On Wednesday, the government reported that manufacturers' activities also weakened in December, suggested by a PMI reading of 51, the lowest since August, and down from 51.4 in November.
Wu Wei, an analyst at the federation, said weak export growth in 2013 may lead to macroeconomic policy this year focusing more on tapping the potential for domestic demand.
He said the service sector will become the main force driving domestic consumer demand, and will play an important role in supporting overall growth.
Liu Yunfeng, marketing manager of Shanghai Old-Town Temple Restaurant (Group), said he is expecting a sales increase as the company looks to an influx of tourists from the end of 2013 to the Spring Festival holiday.
He hopes to attract more young people, who usually spend more than their parents.
In contrast, Chang Jian, chief economist in China at Barclays Capital, said manufacturers may become more cautious in coming months — given softening demand — in order to reduce inventory and review their opportunities.
Chang said raised interest rates across the money, bond and credit markets have led to higher costs, affecting corporate sentiment and weighing on economic growth.
He also expects the central bank to maintain its tightening bias in monetary policy stance, and says fiscal policy could remain prudent throughout 2014.
A separate manufacturing PMI from British bank HSBC, which concentrates on smaller manufacturers, also indicates a slight decline in exports, with new orders rising at a fractionally slower pace.
The HSBC PMI fell to 50.5 in December from 50.8 in November.
Qu Hongbin, chief economist in China at HSBC, said, “The moderation of December's HSBC manufacturing PMI was mainly due to slower output growth.”
He expects the current monetary and fiscal policy to remain in place to support growth.
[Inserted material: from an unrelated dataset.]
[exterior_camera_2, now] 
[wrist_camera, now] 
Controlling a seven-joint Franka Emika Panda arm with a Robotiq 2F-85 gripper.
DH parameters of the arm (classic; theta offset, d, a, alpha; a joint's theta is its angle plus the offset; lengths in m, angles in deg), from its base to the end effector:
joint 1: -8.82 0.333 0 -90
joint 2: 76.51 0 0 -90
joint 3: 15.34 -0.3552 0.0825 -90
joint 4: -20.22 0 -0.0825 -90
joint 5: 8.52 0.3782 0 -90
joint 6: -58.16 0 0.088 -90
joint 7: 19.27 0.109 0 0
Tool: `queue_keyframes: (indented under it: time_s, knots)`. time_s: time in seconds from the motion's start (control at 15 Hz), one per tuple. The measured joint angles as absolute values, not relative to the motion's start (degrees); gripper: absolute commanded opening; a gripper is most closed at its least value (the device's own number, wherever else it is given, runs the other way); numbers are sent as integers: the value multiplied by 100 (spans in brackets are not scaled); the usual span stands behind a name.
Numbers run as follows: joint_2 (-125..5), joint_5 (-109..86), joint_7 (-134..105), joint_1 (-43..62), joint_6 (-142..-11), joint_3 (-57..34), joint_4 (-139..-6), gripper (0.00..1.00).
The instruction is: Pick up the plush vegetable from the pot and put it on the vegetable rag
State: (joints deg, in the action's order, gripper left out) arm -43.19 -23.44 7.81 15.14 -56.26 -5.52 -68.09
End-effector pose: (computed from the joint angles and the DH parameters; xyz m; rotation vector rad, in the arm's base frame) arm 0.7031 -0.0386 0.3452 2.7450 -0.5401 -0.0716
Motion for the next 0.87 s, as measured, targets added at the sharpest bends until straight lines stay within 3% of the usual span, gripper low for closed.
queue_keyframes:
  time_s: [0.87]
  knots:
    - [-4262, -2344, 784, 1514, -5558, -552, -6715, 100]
A report from Platts, an international commodities information provider, said China's oil demand fell by 2.1 percent year-on-year in November to an average of 9.9 million barrels a day, because of weaker industrial production.
It was the second time last year that the country's oil demand declined, following a 2.3 percent year-on-year drop in September.
Song Yenling, senior analyst at Platts, said, “The negative growth in November reflected still-subdued economic activity in China, particularly as industrial production in the country showed slower growth.”
The country's top leaders have confirmed that policy in 2014 is to stabilize growth to ensure sufficient employment opportunities, and to further rebalance the economy through full-scale reforms.
Zhu Haibin, chief economist in China at JPMorgan, said the government will have to re-emphasize consumption.
The dampening effect from the anti-corruption campaign aimed at high-end consumer spending has been played out fully and will not lead to further surprises, Zhu said.
The authorities may continue to moderate growth momentum from January to March, especially to slow fixed-asset and industrial investment and also GDP growth in 2014 to 7.4 percent from a prediction of 7.6 percent for 2013, Zhu said.
Zhang Zhiwei, chief China economist at Nomura Securities, predicts that GDP growth in the first quarter may slow to 7.5 percent.
The government's concern over taming local government debt and controlling rising property prices, as well as raised interest rates, may moderate growth expectations and bring more downside risks, Zhang said.